The Grid Observatory experience concurs to the general urgent requirement for information visualization. The challenges of visualization for SN exploratory analysis have been recently formalized from users' requirements [2,3]. One of the most important is that scientists do not want just to draw a graph, but 1) to build several representations according to the different attributes and 2) to be able to compare and identify a consensus among actor clusters across representations. In order to build a state of the art framework, this work is realized as collaboration between the INRIA AVIZ group and the Grid Observatory, with support from the Paris-Sud University. The AVIZ group has developed the GraphDice [4] environment, a multivariate network visualization system for exploring the attribute space of edges and actors. This environment has proved to be both user-friendly and information rich. Moreover, the capacity to deal with a high number of attributes is essential for future integration with the other source of information provided by the Grid Observatory, for instance the actor's VO, their usage of computing resources and the failure events.
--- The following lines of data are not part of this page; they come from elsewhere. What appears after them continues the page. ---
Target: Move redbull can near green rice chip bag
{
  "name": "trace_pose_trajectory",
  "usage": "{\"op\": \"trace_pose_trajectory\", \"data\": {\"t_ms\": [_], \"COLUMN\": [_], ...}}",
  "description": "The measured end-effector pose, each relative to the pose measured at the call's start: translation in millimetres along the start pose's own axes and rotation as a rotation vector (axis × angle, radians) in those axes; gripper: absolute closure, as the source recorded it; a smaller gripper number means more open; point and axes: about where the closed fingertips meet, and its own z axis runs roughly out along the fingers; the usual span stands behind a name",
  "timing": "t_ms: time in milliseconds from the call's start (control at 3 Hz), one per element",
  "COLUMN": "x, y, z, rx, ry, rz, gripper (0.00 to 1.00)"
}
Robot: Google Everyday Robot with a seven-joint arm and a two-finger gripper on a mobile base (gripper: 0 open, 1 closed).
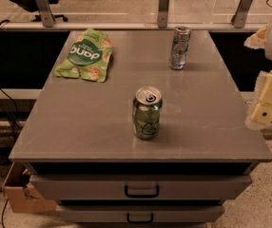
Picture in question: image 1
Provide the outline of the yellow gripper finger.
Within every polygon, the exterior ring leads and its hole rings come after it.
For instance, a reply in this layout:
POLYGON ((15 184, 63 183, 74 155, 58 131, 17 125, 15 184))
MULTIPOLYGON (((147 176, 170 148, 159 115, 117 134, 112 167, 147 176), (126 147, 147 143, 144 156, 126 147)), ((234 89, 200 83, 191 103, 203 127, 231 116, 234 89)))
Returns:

Conclusions and Future Work

Resource sharing is the specificity of Grids. Identifying and characterizing the sharing patterns amongst data and users gives a partial view of the more elusive e-science network, which is ultimately about the research the users are actually conducting with that data. Such characterization is also a requirement for addressing both long-term dimensioning and short-term allocation of resources. Building on state of the art research, we propose to contribute to these goals through information visualization. The planned tool exploits only generic information and will thus be of general usage.
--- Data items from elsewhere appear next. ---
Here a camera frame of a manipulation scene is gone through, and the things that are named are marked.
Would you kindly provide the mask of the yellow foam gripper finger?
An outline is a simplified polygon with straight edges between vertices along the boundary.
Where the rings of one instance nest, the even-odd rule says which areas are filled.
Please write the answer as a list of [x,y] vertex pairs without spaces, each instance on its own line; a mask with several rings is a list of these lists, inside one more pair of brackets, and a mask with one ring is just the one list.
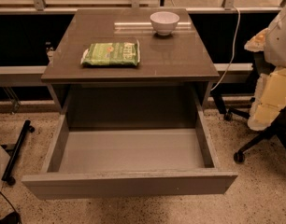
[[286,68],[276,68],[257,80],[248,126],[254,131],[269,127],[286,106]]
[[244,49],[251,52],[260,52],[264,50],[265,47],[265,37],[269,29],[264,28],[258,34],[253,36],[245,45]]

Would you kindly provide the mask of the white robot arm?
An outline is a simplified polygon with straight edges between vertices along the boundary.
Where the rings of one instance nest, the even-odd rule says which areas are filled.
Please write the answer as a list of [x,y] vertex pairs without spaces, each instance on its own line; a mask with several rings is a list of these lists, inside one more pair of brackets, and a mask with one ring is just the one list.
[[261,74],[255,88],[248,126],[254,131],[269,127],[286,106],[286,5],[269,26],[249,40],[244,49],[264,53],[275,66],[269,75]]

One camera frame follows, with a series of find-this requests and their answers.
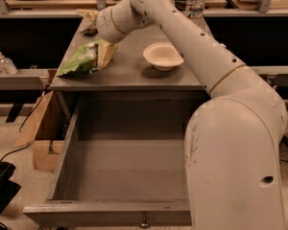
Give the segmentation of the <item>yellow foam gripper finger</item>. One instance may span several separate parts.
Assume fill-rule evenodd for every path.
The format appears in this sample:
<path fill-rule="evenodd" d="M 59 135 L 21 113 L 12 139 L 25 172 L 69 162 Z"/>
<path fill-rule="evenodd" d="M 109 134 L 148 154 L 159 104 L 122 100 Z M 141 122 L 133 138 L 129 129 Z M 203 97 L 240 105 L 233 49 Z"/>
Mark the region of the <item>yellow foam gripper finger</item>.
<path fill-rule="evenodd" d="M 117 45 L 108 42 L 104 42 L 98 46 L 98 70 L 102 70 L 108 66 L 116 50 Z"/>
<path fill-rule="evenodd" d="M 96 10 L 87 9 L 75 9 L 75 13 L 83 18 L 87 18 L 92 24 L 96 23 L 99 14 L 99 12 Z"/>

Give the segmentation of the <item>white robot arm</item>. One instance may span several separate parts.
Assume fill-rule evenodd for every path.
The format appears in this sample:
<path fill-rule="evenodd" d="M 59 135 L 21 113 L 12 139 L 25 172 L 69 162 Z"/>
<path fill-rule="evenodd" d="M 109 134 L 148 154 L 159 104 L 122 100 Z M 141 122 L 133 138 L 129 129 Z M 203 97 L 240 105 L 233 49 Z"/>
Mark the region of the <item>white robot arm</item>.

[1] A. Iamnitchi, M. Ripeanu and I. Foster. Small-World File-Sharing Communities., Infocom 2004, Hong Kong, March 2004
[2] A. Aris, B. Shneiderman. Designing semantic substrates for visual network exploration. Information Visualization 6, 4 (2007), 281–300.
[3] N. Henry and J-D Fekete. MatrixExplorer: a dual-representation system to explore social networks. IEEE Transactions on Visualization and Computer Graphics 12, 5 (2006), 677–684.

Detailed analysis

This work exploits the gsiftp and gridftp logs for providing six relevant fields: identifiers for the user and requesting machine, direction of the request (get or put), file name, transfer size, outcome (success or failure) and timestamps. As such, the planned tool will be able to represent the output of any monitoring providing similar information. Two graphs capture the data-user relationship: the bi-partite data access graph, with users and file as nodes, and edges connect a user with the file she uses; the data-sharing graph [1], in which nodes are users and edges connect users with similar interests in data. As in most SNs, our data require true multi-scale visualization, but with a strong requirement for smoothness and continuity: for instance, the files popularity is much more heavy tailed than a classical Zipf's law. Moreover, useful attributes can be extracted from the file names (e.g. output error files versus data files), contributing to the need for interactive selection of the representation. Finally, the system should allow easy manipulation of the time frame and create representations with the appropriate level of detail.